Reproduce the listing below verbatim.

--*--

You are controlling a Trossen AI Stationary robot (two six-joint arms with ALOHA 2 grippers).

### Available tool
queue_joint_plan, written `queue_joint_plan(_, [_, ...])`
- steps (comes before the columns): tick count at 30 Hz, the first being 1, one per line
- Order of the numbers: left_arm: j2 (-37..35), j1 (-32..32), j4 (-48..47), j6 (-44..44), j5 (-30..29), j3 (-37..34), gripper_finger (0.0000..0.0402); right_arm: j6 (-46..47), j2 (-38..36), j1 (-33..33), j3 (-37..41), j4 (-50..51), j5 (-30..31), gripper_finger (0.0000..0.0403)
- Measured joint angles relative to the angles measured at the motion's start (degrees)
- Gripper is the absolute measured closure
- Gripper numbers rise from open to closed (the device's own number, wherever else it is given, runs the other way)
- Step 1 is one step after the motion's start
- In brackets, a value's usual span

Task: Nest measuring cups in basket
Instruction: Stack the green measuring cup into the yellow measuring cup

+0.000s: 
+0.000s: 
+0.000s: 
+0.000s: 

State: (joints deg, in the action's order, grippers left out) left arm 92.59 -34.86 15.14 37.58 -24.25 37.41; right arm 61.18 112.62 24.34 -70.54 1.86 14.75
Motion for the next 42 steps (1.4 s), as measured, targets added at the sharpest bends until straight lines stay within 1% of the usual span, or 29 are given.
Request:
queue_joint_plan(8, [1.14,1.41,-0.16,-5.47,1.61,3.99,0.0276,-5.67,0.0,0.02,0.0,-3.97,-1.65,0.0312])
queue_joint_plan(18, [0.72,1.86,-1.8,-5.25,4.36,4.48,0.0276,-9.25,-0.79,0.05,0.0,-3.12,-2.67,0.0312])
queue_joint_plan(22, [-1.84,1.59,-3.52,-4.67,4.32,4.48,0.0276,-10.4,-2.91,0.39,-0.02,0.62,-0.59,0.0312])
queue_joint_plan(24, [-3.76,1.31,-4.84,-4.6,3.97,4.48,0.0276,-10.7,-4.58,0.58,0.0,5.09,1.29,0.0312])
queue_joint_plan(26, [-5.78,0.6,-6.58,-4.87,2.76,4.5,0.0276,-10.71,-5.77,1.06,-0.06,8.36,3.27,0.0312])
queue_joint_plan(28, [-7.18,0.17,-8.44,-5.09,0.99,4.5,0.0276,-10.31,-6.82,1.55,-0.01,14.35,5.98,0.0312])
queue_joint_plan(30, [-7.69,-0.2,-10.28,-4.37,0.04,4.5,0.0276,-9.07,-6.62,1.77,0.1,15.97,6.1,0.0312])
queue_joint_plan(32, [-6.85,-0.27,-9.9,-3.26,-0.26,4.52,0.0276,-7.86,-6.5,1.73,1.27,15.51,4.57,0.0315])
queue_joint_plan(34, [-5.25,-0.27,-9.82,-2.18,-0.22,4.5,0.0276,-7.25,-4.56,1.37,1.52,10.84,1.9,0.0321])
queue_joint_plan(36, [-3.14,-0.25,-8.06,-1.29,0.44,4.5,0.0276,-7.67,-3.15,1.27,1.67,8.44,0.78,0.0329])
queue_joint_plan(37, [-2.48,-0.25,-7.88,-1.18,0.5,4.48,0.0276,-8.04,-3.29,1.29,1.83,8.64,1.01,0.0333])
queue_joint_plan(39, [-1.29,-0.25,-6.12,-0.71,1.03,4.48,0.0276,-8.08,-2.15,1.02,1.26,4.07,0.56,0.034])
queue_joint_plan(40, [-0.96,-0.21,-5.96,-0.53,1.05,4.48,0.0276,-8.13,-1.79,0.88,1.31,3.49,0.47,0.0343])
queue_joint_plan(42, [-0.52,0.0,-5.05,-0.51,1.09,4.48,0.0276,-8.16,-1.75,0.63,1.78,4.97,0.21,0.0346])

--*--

▶ **EXERCISE RESPONSE**:
You are controlling a Trossen AI Stationary robot (two six-joint arms with ALOHA 2 grippers).

### Available tool
queue_joint_plan, written `queue_joint_plan(_, [_, ...])`
- steps (comes before the columns): tick count at 30 Hz, the first being 1, one per line
- Order of the numbers: left_arm: j2 (-37..35), j1 (-32..32), j4 (-48..47), j6 (-44..44), j5 (-30..29), j3 (-37..34), gripper_finger (0.0000..0.0402); right_arm: j6 (-46..47), j2 (-38..36), j1 (-33..33), j3 (-37..41), j4 (-50..51), j5 (-30..31), gripper_finger (0.0000..0.0403)
- Measured joint angles relative to the angles measured at the motion's start (degrees)
- Gripper is the absolute measured closure
- Gripper numbers rise from open to closed (the device's own number, wherever else it is given, runs the other way)
- Step 1 is one step after the motion's start
- In brackets, a value's usual span

Task: Nest measuring cups in basket
Instruction: Stack the green measuring cup into the yellow measuring cup

+0.000s: 
+0.000s: 
+0.000s: 
+0.000s: 

State: (joints deg, in the action's order, grippers left out) left arm 92.59 -34.86 15.14 37.58 -24.25 37.41; right arm 61.18 112.62 24.34 -70.54 1.86 14.75
Motion for the next 42 steps (1.4 s), as measured, targets added at the sharpest bends until straight lines stay within 1% of the usual span, or 29 are given.
Request:
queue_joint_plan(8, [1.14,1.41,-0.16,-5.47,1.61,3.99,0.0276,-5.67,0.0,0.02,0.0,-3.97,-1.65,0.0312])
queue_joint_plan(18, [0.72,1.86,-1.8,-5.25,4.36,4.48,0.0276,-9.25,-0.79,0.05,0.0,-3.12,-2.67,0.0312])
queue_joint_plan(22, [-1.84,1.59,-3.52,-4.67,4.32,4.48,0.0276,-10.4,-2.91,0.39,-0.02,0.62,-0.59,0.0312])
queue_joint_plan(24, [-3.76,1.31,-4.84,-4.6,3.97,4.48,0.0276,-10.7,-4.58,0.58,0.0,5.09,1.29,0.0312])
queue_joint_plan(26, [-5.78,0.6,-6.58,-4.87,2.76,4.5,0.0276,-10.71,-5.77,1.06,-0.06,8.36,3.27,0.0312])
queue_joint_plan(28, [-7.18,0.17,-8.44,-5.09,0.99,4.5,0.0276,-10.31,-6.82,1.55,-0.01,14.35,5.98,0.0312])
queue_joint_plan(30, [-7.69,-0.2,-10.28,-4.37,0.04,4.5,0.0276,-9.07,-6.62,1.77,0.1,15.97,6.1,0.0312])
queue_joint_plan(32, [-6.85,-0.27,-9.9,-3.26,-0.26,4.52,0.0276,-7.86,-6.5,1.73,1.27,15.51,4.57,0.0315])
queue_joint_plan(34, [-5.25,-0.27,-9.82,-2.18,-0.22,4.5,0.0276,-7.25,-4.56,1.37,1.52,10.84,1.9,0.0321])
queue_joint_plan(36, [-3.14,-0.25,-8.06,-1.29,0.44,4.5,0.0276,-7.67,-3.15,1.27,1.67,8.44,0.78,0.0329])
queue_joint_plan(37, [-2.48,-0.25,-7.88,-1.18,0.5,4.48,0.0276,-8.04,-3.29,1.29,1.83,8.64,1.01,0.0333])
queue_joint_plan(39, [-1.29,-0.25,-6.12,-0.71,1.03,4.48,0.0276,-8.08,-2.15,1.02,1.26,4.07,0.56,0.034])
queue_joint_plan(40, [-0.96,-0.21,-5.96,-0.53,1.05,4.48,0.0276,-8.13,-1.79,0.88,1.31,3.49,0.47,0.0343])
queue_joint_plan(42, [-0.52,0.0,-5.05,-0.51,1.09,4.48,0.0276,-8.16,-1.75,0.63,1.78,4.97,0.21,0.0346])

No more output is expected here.